PROFESSIONAL REVIEWS

This isn't a review (which is why we haven't mentioned the product by name) but there's quite a difference between 1) a landing page for a product on a Web site, 2) customer feedback that pretty much goes unchallenged and 3) what we do with a review product, like the OpticFilm 120.

We do report the specs and then we let you look over our shoulder as we install and use the product on a variety of real jobs. Often we run into a problem before we publish anything (we're there right now with a few reviews). We work with the manufacturer to help resolve the issue, although that doesn't always happen.

We don't publish landing pages because they don't tell you anything you can't learn on the manufacturer's site. We do try not to waste your time here.

Because we've reviewed hundreds of products since the last century, we have a handle on what a reasonable expectation is (it's not a defect to require you to cable connect a network-capable printer to configure it's wireless capability) and what no customer should have to tolerate.

But we don't get mad when things don't work. We ask questions of people who might have answers.

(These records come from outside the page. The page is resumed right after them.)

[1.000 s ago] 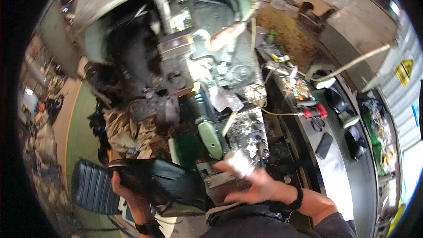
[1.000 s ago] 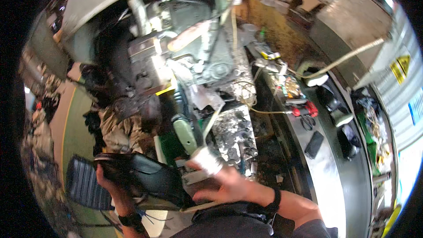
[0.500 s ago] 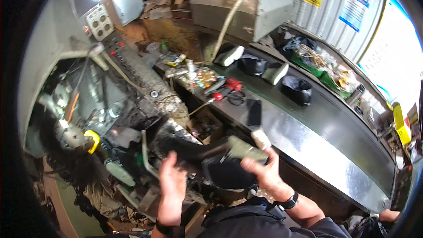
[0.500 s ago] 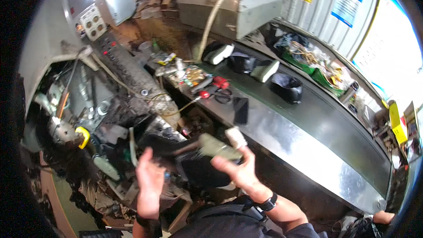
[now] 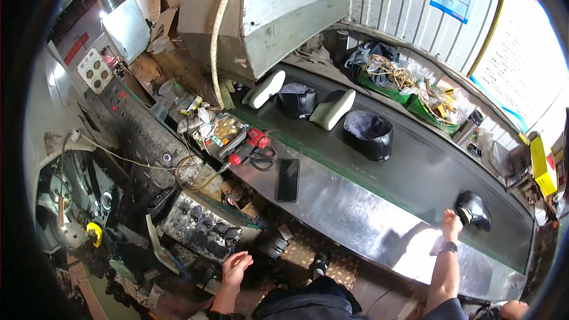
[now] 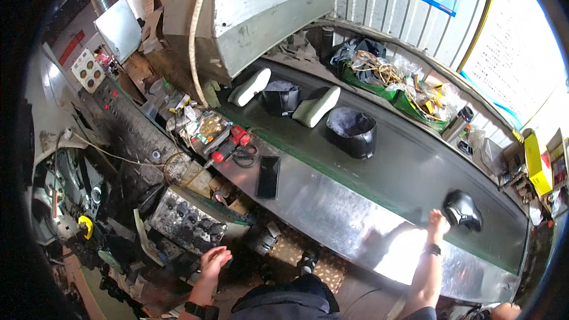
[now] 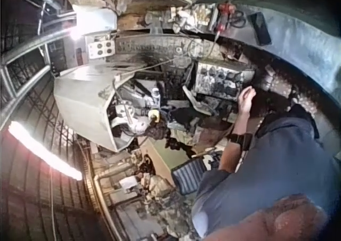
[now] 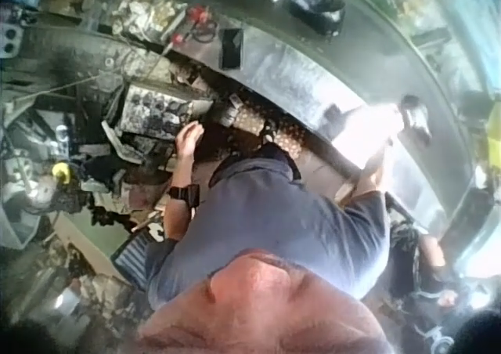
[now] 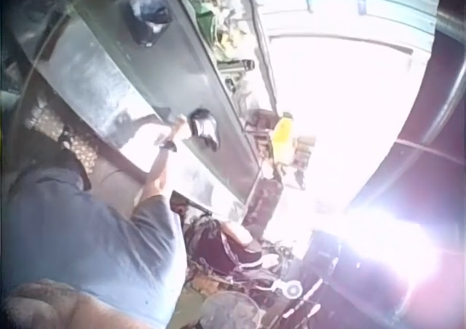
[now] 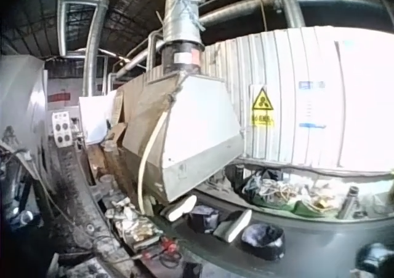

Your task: Using industrial machinery to shape and process shoe uppers on lasts.

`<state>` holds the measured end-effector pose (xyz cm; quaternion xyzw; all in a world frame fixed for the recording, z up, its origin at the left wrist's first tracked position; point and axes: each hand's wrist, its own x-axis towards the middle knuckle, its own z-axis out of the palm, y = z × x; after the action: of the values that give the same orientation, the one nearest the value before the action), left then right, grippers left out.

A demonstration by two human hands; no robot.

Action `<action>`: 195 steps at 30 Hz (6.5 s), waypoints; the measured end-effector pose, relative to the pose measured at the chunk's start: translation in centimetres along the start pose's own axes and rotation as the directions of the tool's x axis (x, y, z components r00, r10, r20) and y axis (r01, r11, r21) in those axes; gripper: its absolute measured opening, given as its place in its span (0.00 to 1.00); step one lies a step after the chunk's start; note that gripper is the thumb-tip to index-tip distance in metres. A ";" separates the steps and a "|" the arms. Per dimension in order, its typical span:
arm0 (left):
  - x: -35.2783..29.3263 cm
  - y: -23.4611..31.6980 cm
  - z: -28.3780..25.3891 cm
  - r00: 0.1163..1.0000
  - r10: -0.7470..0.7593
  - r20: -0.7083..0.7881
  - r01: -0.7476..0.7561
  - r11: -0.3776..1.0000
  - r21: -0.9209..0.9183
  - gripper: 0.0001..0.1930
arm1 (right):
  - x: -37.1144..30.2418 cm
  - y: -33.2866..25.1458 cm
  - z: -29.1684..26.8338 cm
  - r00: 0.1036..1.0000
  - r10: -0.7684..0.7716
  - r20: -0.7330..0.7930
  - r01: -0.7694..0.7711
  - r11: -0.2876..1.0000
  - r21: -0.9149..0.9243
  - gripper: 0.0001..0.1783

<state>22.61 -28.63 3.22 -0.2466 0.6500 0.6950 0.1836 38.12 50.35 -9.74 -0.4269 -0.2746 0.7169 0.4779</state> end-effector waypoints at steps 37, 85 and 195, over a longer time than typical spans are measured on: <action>36.3 14.8 47.0 0.635 0.439 0.635 -0.720 0.038 0.693 0.54 | -38.1 1.1 5.4 0.994 0.065 -0.092 -0.110 0.735 -0.669 0.34; 17.5 3.0 35.4 0.780 0.353 0.516 -0.624 0.494 0.606 0.17 | -43.3 6.4 9.5 0.674 0.130 0.727 0.544 0.579 -0.607 0.62; -4.6 10.5 -42.0 0.647 0.154 -0.747 -0.607 0.697 -0.381 0.13 | -99.6 37.2 33.6 -0.352 0.827 0.438 -0.313 0.337 -0.888 0.14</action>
<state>24.68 -70.95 13.01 -0.3697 0.4517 0.7507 -0.3093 9.77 -55.41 11.52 -0.0263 -0.3617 0.8460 -0.3908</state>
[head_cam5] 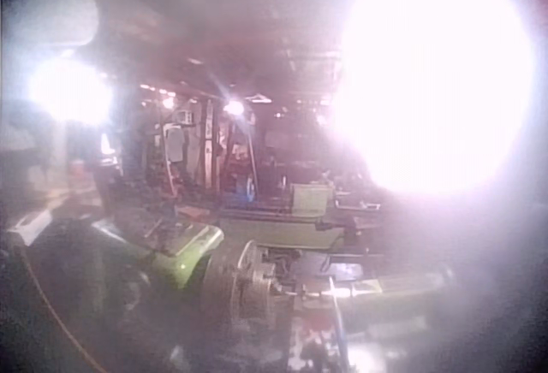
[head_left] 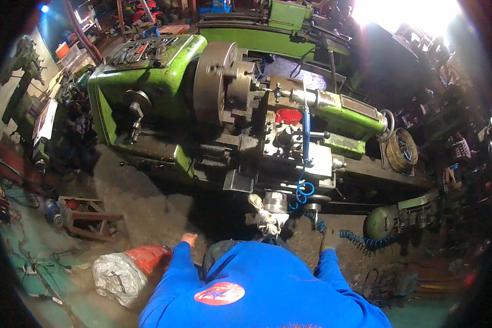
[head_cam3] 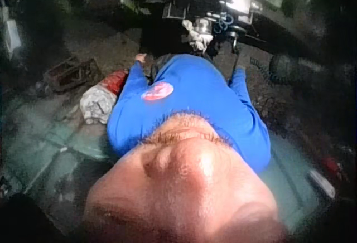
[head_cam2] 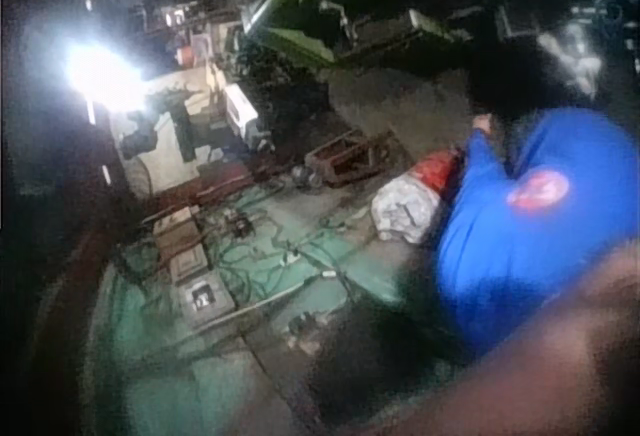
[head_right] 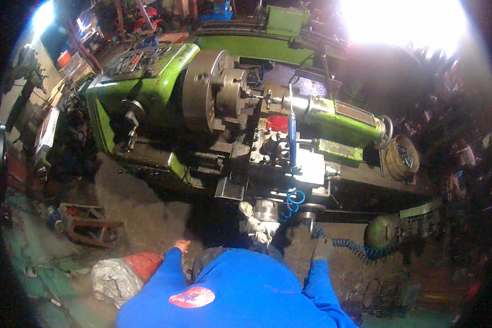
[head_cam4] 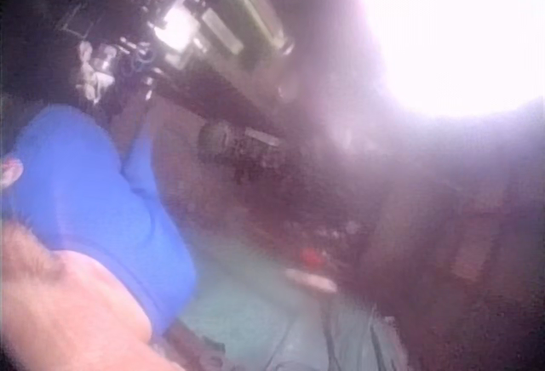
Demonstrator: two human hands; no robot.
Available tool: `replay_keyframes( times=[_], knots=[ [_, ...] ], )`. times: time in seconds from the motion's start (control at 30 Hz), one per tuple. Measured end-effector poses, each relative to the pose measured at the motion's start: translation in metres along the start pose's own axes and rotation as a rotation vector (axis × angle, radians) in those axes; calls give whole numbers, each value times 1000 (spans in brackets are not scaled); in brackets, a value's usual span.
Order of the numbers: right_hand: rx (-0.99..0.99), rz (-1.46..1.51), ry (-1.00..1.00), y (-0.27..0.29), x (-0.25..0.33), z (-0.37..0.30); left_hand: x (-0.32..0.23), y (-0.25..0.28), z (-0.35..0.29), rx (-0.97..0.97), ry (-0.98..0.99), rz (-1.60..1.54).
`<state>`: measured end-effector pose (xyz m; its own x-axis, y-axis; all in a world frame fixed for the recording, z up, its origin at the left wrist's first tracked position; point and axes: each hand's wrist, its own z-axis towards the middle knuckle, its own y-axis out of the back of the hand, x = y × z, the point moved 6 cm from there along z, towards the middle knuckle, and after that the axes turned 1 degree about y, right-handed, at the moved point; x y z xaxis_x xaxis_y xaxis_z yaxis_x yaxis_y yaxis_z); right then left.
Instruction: The person operates a green metal lathe in a workshop, using a wrench to tighten the chuck and adjusting the tool post and tailstock. They repeatedly engage and disengage the chuck while making fine adjustments to the machine's components.
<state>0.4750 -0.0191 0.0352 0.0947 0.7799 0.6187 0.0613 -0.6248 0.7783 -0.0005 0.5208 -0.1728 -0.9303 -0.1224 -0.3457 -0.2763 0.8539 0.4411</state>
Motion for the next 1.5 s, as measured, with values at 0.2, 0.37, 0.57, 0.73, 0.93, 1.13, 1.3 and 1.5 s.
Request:
replay_keyframes(
  times=[0.2, 0.37, 0.57, 0.73, 0.93, 1.13, 1.3, 1.5],
  knots=[
    [728, -753, -20, -35, -224, -88, -61, -6, -31, -67, -67, -90],
    [754, -654, -15, -33, -189, -84, -103, -37, -65, -12, -176, -6],
    [820, -680, 120, -20, -135, -58, -122, -49, -81, -74, -182, 154],
    [694, -583, 5, -20, -192, -36, -123, -59, -99, -130, -215, 66],
    [882, -784, 165, -46, -268, -23, -58, -86, -107, -141, -143, 47],
    [1089, -1086, 674, -54, -249, -30, 13, -110, -116, -23, -106, 144],
    [962, -585, 142, -43, -219, -5, 16, -118, -85, 87, -251, 453],
    [1034, -1102, 533, -44, -201, -30, -38, -91, -44, 34, -82, -158]
  ],
)
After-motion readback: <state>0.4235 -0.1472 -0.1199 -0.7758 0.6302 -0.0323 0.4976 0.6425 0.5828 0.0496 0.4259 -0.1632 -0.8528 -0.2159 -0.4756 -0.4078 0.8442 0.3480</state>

And that often leads to a better product than you otherwise could have bought.

Which is another good reason to support our efforts by buying from our affiliate links on the headline page.

LAST WORDS

With the new printer in harness, we felt a huge weight lift from our shoulders. It was such a relief to print an InDesign document inexpensively on the network.

But we still can't bring ourselves to remove the old one with its USB-to-Centronics cable connection, slow startup and slow printing. Yet. Maybe we'll email Moe at fixyourownprinter to see what he recommends. After all, it's a PostScript printer with many, many years of service that may be the only thing standing after the next earthquake.

Until then, it deserves a place on the shelf next to our 1920 Underwood portable.